В свежей колонке философ Майкл Мардер не ограничивается непосредственно фиксацией ужасов, которые творятся в секторе Газы, а рассматривает онтологические последствия того, что мы видим на снимках руин с беспилотника, пишет Славой Жижек.
Позвольте мне процитировать его: «… Газа стремительно превращается в свалку, где здания и тела людей, экосистема… и фруктовые сады изуродованы до неузнаваемости и превращены в смесь органических и неорганических обломков. Солидарность с уничтоженной жизнью, пространством и миром требует чего-то иного, чем сострадание. Так что же это может быть?»
Ответ Мардера таков: предложить «другой вид солидарности, основанный на общем состоянии биомассы». Сказать «я — биомасса» — значит «отождествить себя с исчезающей жизнью», рассматривать Газу как «максимально концентрированный образ планетарной тенденции». Превращение всего живого в биомассу — хаотичные нагромождения органической и неорганической материи — можно встретить повсюду, но в Газе подобный процесс «ускорился благодаря новейшим технологиям разрушения». Поэтому вместо сострадания требуется солидарность отбросов, которые осмеливаются заявить: «Мы — биомасса»».
Такое понятие биомассы перекликается с идеями философа Леви Брайанта: «В эпоху, когда мы сталкиваемся с надвигающейся угрозой фундаментального изменения климата, безответственно проводить различия таким образом, чтобы исключить нечеловеческие субъекты». И все же в современном капиталистическом обществе попытки мобилизовать большинство людей на борьбу за экологию неизменно терпят неудачу. Мы все знаем, что являемся частью природы и полностью зависим от нее в вопросах выживания, однако это признание не переходит в действия. Проблема в том, что на наш выбор и мировоззрение влияют многие другие силы, такие как предвзятое освещение в СМИ, экономическое давление на трудящихся, материальные ограничения и т. д.

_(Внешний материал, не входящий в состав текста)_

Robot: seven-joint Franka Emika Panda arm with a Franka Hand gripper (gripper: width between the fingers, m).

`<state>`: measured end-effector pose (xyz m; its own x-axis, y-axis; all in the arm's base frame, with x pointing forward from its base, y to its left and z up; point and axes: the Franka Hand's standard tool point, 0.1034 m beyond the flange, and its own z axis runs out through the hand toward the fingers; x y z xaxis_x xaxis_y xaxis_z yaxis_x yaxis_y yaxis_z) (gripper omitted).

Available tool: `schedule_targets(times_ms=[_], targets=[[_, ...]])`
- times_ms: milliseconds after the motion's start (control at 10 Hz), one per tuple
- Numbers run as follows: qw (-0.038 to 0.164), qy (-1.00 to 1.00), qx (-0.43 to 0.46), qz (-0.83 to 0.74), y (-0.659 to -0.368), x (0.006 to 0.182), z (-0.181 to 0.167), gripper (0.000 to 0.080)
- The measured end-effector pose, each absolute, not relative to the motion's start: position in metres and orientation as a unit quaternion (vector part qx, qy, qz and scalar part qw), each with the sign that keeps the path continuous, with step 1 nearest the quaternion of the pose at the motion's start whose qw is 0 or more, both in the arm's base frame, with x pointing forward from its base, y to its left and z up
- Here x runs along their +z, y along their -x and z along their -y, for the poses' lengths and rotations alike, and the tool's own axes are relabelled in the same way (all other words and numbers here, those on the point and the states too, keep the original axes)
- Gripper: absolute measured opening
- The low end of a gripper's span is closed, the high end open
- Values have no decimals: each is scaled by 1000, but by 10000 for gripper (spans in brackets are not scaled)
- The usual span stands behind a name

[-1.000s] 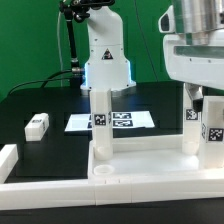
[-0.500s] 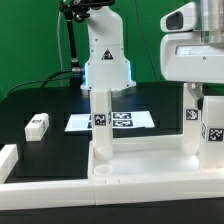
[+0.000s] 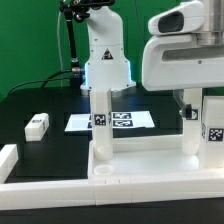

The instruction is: Assemble desk

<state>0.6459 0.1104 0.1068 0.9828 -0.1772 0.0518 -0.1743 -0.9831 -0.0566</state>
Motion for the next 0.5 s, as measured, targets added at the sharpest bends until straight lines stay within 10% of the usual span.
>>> schedule_targets(times_ms=[300,500], targets=[[27,993,-28,-111,-645,106,-110,529],[29,982,-25,-185,-645,105,-110,288]])
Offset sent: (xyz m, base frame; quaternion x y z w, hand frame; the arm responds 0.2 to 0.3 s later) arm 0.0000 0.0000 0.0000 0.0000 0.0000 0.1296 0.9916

В книге 2010 года «Пульсирующая материя» философ Джейн Беннетт предлагает нам представить себе грязную свалку, где активную роль играют не только люди, но и гниющий мусор, черви, насекомые, брошенные машины, химические яды и т. д. Подобное скопление биомассы существует в том же спектре, что и ситуация в Газе, хотя последняя является крайним случаем. В мире существует множество крупных территорий, особенно за пределами развитых стран Запада, куда сваливают «цифровые отходы», и тысячи людей работают, вытаскивая стекло, металл, пластик, мобильные телефоны и другие материалы из куч мусора. Одна из таких трущоб, Агбогблоши, расположенная недалеко от центра Аккры (столицы Ганы), известна как «Содом и Гоморра».
Жизнь в таких условиях — это сплошной ужас, тогда как общество, населяющее подобные трущобы, строго иерархически организовано, и дети вынуждены выполнять самую опасную работу в крайне тяжелых условиях. Но поскольку такая эксплуатация биомассы выглядит экологически привлекательной (под флагом «переработки»), она идеально отвечает требованиям современных технологий: «В технологический век», — пишет философ Марк Ратхолл, — главное для нас — извлечь из всего «максимально возможную пользу»».
В конце концов, смысл экономного использования ресурсов, вторичной переработки и так далее заключается в том, чтобы максимально использовать все. Конечным продуктом капитализма являются груды мусора — бесполезные компьютеры, автомобили, телевизоры, видеомагнитофоны и сотни самолетов, которые нашли свое последнее «пристанище» в пустыне Мохаве. Идея тотальной переработки (когда каждый остаток используется снова) — это высшая мечта капиталистов, даже — или особенно — когда она преподносится как средство сохранения природного баланса Земли. Это еще одно свидетельство способности капитализма присваивать идеологии, которые, казалось бы, ему противостоят.
Однако эксплуатация биомассы отличается от капиталистической логики тем, что она воспроизводит пустыню хаоса в качестве нашего естественного состояния. Хотя это состояние можно частично эксплуатировать, его невозможно отменить. Как говорит Мардер, биомасса — это наш новый дом; мы и есть биомасса. Это фантазия — думать, что такие условия можно преодолеть и заменить их жизнью в какой-то идиллической «естественной», экологически устойчивой среде. Этот легкий выход уже безвозвратно потерян для нас. Мы должны принять то, что нам осталось и работать с тем, что есть, возможно, открывая новую гармонию под слоями того, что кажется хаотичным нагромождением.
Подобное потребует от нас открыться объективной красоте различных уровней реальности (люди, животные, руины, разрушающиеся здания) и отказа от иерархического упорядочивания эстетического опыта. Готовы ли мы к этому? Если нет, то нам на самом деле конец.